1991, ch. 11Loi sur la radiodiffusion

 Les paragraphes 60(1) à (6) de la Loi sur la radiodiffusion sont abrogés.

 Les articles 62 à 69 de la même loi sont abrogés.

 Les alinéas 71(3)a) et b) de la même loi sont remplacés par ce qui suit :

L.R., ch. C-10Loi sur la Société canadienne des postes

Note marginale :1993, ch. 44, art. 31

 L’article 33 de la Loi sur la Société canadienne des postes est abrogé.

1991, ch. 8Loi sur la Fondation canadienne des relations raciales

 Le paragraphe 17(3) de la Loi sur la Fondation canadienne des relations raciales est remplacé par ce qui suit :

 Le paragraphe 25(2) de la même loi est abrogé.

1999, ch. 34Loi sur l’Office d’investissement des régimes de pensions du secteur public

 Le paragraphe 3(6) de la Loi sur l’Office d’investissement des régimes de pensions du secteur public est remplacé par ce qui suit :

  • Note marginale :Loi sur la gestion des finances publiques

    (6) Exception faite des articles 132 à 147, les dispositions de la partie X de la Loi sur la gestion des finances publiques ne s’appliquent pas à l’Office.
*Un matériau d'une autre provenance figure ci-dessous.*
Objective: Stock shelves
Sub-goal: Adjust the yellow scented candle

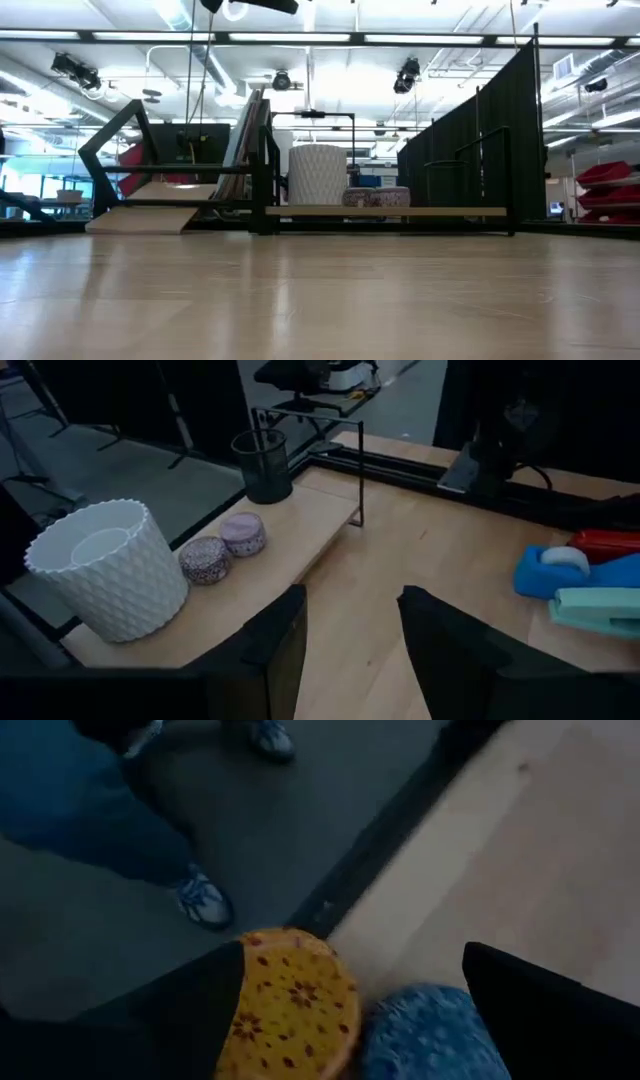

Pour l’application de ces articles, toute mention de l’article 131 de cette loi vaut mention de l’article 35 de la présente loi.

  • Note marginale :Rapports et examens spéciaux

    (7) Les rapports et renseignements concernant l’Office qui sont fournis au ministre au titre des articles 132 à 147 de la Loi sur la gestion des finances publiques doivent l’être également au ministre de la Défense nationale et au solliciteur général du Canada. Le ministre ne peut exiger un examen spécial au titre du paragraphe 138(2) de cette loi qu’après consultation de ceux-ci.